The SEQRA regulations also provide that the "lead agency may require a supplemental EIS, limited to the specific significant adverse environmental impacts not addressed or inadequately addressed in the EIS that arise from * * * changes proposed for the project * * * newly discovered information; or * * * a change in circumstances related to the project" (6 NYCRR 617.9 [a] [7] [i] [a]-[c] [emphasis added]).

RIRSD maintains, however, that the aforecited regulation is inapplicable because it was not adopted until 1995 and did not become effective until January 1, 1996, and that the Related/ Hudson proposal, which was adopted in 1999, somehow relates back to the 1990 Ramati Plan, thereby falling under the scope of the former regulations. I disagree and find that the Related/ Hudson proposal falls under the regulations that were in effect when it was drafted.

In any event, if I were to find RIRSD's argument persuasive, the result would be no different. The regulations concerning supplemental EIS's, which were in effect before the 1995 amendments and to which RIRSD refers, provided, in pertinent part, that: "[p]rior to the filing of a findings statement, the lead agency may require a supplemental EIS, limited to specific issues not addressed or inadequately addressed in the EIS," if "changes are proposed for the project which may result in a significant adverse environmental effect" (6 NYCRR 617.8 [g] [1] [i] [1987 amendments] [emphasis added]).

In view of the foregoing, RIRSD insists that a supplemental EIS may only be prepared if a findings statement has not yet been filed, and since an EIS and findings statement were filed in 1990 in connection with the Ramati Plan, a supplemental EIS is simply not an option and an entirely new EIS is required to address the modifications to the Ramati Plan embodied in the Related/Hudson site plan. I disagree.
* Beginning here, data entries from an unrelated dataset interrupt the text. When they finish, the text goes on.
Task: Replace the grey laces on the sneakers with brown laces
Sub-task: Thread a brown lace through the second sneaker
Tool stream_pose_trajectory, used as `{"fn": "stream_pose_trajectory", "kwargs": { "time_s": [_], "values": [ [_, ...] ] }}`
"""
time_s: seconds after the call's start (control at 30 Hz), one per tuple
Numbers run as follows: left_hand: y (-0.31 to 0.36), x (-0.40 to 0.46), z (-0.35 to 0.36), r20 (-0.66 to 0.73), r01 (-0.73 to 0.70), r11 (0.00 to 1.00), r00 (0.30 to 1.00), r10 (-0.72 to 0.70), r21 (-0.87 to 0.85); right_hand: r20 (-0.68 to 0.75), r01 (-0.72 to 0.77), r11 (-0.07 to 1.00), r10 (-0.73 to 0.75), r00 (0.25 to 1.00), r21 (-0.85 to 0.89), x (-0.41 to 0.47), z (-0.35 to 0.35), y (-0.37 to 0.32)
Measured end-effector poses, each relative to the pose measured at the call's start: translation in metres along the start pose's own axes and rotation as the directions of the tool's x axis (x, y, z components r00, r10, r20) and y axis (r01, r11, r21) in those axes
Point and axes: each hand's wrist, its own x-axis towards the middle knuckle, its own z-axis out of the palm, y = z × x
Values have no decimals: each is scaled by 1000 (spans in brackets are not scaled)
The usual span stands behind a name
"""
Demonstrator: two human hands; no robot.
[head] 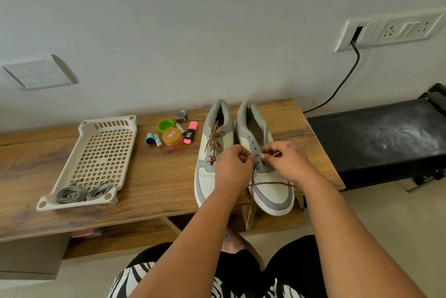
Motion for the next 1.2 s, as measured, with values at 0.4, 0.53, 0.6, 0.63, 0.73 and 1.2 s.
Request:
{"fn": "stream_pose_trajectory", "kwargs": {
  "time_s": [0.4,0.53,0.6,0.63,0.73,1.2],
  "values": [
    [3,-4,5,5,-348,846,926,378,403,65,-17,999,19,998,-31,1,2,-3],
    [2,-2,3,38,-366,835,922,385,410,98,38,990,-25,995,-136,1,4,-5],
    [2,-1,1,108,-417,809,905,411,415,92,50,988,-36,995,-148,1,4,-4],
    [2,-1,0,137,-437,793,897,420,424,83,49,990,-38,996,-136,1,3,-3],
    [-2,2,0,173,-453,772,890,423,446,43,32,998,-30,999,-57,-2,-2,-1],
    [-5,6,-3,209,-351,875,933,294,334,-178,19,485,285,942,875,-7,-62,10]
  ]
}}
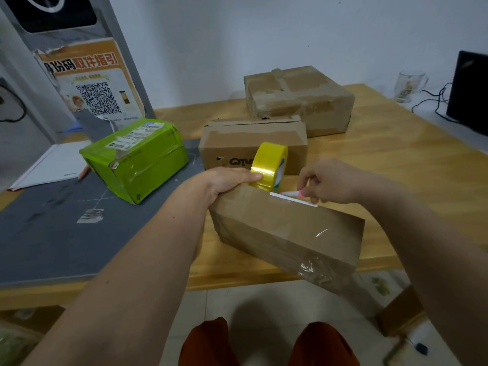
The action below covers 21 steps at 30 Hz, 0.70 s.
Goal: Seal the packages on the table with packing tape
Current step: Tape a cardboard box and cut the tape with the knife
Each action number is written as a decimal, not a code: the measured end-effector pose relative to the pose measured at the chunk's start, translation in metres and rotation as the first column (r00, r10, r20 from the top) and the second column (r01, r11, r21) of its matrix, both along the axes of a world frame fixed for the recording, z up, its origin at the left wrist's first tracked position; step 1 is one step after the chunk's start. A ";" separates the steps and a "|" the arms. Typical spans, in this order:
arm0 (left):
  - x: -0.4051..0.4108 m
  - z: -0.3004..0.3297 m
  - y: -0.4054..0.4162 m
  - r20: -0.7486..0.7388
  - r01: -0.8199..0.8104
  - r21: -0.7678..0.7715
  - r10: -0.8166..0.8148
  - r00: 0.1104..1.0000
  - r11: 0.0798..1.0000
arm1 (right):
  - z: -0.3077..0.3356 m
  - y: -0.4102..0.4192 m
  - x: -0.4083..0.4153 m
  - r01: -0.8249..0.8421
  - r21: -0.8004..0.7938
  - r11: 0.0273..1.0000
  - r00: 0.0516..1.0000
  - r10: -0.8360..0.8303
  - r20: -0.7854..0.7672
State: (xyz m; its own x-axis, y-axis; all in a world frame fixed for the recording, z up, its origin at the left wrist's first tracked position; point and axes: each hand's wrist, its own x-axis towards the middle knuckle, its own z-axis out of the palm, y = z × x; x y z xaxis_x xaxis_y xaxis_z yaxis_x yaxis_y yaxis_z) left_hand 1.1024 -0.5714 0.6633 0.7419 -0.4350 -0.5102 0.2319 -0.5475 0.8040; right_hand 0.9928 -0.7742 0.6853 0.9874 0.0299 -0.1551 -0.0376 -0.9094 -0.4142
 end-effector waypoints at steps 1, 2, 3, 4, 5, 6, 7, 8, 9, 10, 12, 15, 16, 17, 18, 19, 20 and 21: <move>0.000 0.000 0.000 -0.013 0.013 -0.014 -0.013 1.000 1.000 | -0.006 -0.004 0.001 0.011 0.027 1.000 0.998 -0.010 -0.055; 0.000 0.000 0.000 -0.023 0.017 -0.023 -0.017 1.000 1.000 | -0.013 -0.008 0.002 0.019 0.030 0.999 0.995 -0.016 -0.098; 0.000 0.000 0.000 -0.030 0.015 -0.030 -0.016 0.999 0.999 | -0.020 -0.010 0.004 0.018 0.025 1.000 0.993 -0.014 -0.117; 0.000 0.000 0.000 -0.035 0.013 -0.037 -0.014 0.999 0.999 | -0.028 -0.011 0.006 0.012 0.022 1.000 0.993 -0.009 -0.118; 0.000 0.000 0.000 -0.040 0.012 -0.044 -0.014 0.999 0.999 | -0.034 -0.012 0.007 0.011 0.024 1.000 0.993 -0.008 -0.115; -0.001 0.000 0.000 -0.046 0.013 -0.049 -0.015 0.999 0.999 | -0.040 -0.013 0.009 0.017 0.034 0.999 0.992 -0.012 -0.123; -0.001 0.000 0.000 -0.053 0.012 -0.054 -0.015 0.998 0.998 | -0.044 -0.013 0.009 0.023 0.046 0.999 0.991 -0.016 -0.131; -0.001 0.000 0.001 -0.059 0.011 -0.057 -0.015 0.998 0.998 | -0.046 -0.014 0.010 0.032 0.057 0.998 0.991 -0.024 -0.135; -0.002 0.000 0.001 -0.062 0.008 -0.060 -0.012 0.998 0.998 | -0.047 -0.015 0.011 0.044 0.070 0.997 0.991 -0.035 -0.128; -0.001 -0.001 0.001 -0.064 0.001 -0.064 -0.005 0.998 0.998 | -0.045 -0.015 0.012 0.052 0.081 0.995 0.994 -0.044 -0.098; 0.000 -0.001 0.002 -0.074 -0.018 -0.064 0.013 0.997 0.998 | -0.030 -0.010 0.011 0.048 0.125 0.991 0.998 -0.053 0.033; 0.001 -0.001 0.002 -0.089 -0.066 -0.042 0.062 0.994 0.997 | 0.008 0.015 0.004 -0.045 0.421 0.906 0.975 -0.053 0.216; 0.001 -0.002 0.002 -0.074 -0.078 -0.044 0.075 0.994 0.996 | 0.018 0.027 0.002 -0.095 0.453 0.886 0.971 -0.019 0.240; 0.002 -0.003 0.002 -0.067 -0.082 -0.068 0.078 0.995 0.994 | 0.025 0.039 0.001 -0.144 0.429 0.892 0.969 0.039 0.242; 0.002 -0.004 0.003 -0.080 -0.075 -0.111 0.066 0.995 0.991 | 0.028 0.051 0.000 -0.192 0.389 0.901 0.968 0.108 0.225; 0.003 -0.006 0.004 -0.104 -0.061 -0.153 0.045 0.994 0.986 | 0.029 0.062 -0.001 -0.232 0.354 0.906 0.966 0.172 0.193; 0.003 -0.008 0.006 -0.126 -0.044 -0.186 0.020 0.992 0.982 | 0.028 0.071 -0.001 -0.261 0.324 0.909 0.962 0.219 0.161; 0.003 -0.009 0.008 -0.142 -0.026 -0.209 -0.005 0.990 0.978 | 0.026 0.077 0.000 -0.276 0.306 0.911 0.960 0.243 0.143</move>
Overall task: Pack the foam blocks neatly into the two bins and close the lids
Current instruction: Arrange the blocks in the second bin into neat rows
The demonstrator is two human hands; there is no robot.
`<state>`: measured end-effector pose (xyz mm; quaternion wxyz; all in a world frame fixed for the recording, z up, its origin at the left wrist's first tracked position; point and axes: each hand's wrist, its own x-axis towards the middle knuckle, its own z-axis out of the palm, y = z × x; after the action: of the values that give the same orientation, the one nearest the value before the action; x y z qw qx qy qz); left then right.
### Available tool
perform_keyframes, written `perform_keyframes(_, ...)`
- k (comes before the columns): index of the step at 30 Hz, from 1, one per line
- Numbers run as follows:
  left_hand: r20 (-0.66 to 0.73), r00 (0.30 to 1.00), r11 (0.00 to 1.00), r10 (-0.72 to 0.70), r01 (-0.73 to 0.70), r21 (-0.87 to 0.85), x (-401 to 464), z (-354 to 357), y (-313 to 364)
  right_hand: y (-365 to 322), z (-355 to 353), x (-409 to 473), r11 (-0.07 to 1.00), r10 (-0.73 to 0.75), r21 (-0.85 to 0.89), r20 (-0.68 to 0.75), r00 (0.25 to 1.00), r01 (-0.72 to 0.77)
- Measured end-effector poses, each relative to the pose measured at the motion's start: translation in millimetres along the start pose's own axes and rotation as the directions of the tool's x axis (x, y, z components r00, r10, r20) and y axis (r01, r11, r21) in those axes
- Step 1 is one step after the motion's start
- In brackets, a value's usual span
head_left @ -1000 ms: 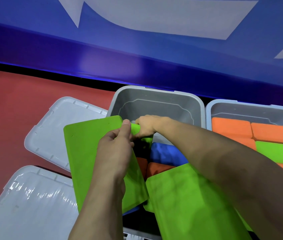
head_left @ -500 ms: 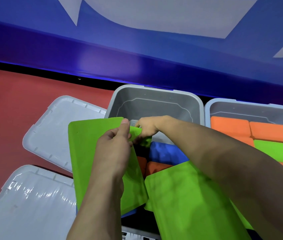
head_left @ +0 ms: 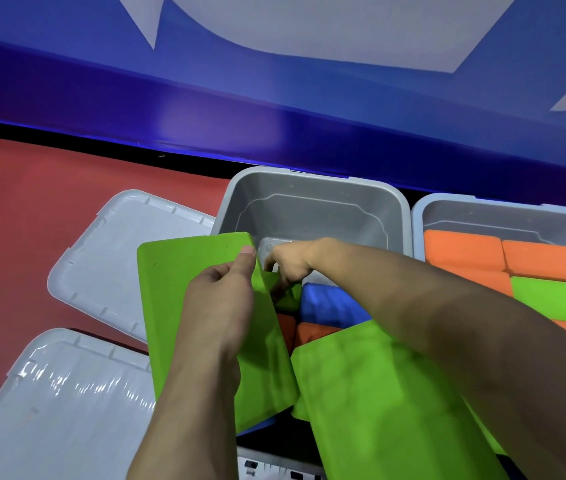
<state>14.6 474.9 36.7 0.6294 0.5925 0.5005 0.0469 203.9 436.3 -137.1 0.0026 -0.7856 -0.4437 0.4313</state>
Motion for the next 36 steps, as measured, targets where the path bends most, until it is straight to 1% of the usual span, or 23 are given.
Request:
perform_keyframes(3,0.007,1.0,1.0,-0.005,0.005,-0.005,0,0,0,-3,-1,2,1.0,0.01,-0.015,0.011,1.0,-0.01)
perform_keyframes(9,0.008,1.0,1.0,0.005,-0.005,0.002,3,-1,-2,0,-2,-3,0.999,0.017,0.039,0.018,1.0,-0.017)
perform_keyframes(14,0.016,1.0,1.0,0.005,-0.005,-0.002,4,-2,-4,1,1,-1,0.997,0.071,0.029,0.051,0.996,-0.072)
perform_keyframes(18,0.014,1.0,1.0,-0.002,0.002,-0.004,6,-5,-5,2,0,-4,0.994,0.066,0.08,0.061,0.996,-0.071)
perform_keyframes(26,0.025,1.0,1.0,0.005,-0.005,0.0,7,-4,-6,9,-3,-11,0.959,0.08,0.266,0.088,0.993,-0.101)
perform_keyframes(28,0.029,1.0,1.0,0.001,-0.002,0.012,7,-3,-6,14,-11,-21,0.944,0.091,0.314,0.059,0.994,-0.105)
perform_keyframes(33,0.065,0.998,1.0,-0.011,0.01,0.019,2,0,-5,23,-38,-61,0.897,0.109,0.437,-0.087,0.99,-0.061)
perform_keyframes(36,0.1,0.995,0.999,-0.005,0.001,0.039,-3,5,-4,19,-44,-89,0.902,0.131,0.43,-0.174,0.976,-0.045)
In Lazard Realty v New York State Urban Dev. Corp. (142 Misc.2d 463), the holding of which RIRSD now urges us to reject, the court noted that 6 NYCRR 617.3 (k) (2), which took effect in 1987 but was repealed in 1995, provided that "`[a]ctions commonly consist of a set of activities or steps (e.g., for capital projects the activities may include planning, design, contracting, demolition, construction and operation)'" and that "`[t]he entire set of activities or steps shall be considered the action,'" and "`only one draft and one final EIS need be prepared on the action if the statement addresses each part of the action at a level of detail sufficient for an adequate analysis of environmental effects'" and that a supplemental EIS "`will only be required in the circumstances prescribed in section 617.8 (g) of this Part'" (Lazard Realty v New York State Urban Dev. Corp., supra, at 471).

The court in Lazard flatly rejected the identical argument proffered by RIRSD and went on to conclude that the site plan which was the subject of that action, involving a partial change in the use of one site that was an integral part of a larger project involving 12 sites, was "simply a later step in implementing the Project" (Lazard Realty v New York State Urban Dev. Corp., supra, at 471) and, therefore, was only subject to a possible supplemental EIS, but did not constitute a new "action" requiring a new EIS. Indeed, as the Court of Appeals opined in Matter of Jackson v New York State Urban Dev. Corp. (supra, at 417), "an agency's substantive obligations under SEQRA must be viewed in light of a rule of reason" (accord, Matter of Neville v Koch, 79 N.Y.2d 416; Akpan v Koch, 75 N.Y.2d 561). It is my view that it would simply not be reasonable to conclude that the Legislature intended for the mere filing of a final EIS and findings statement to serve to preclude the preparation of a supplemental EIS when such a limited review is warranted.5 Accordingly, I adopt the reasoning of the Lazard court.

RIRSD, in the alternative, argues that RIOC was required to prepare a supplemental EIS because of the potential adverse impacts on the environment posed by the Related/Hudson site plan that did not arise in the Ramati Plan, and, further, that RIOC failed to take the required "hard look" at the potential impacts. Petitioner Alternative's arguments echo those of RIRSD.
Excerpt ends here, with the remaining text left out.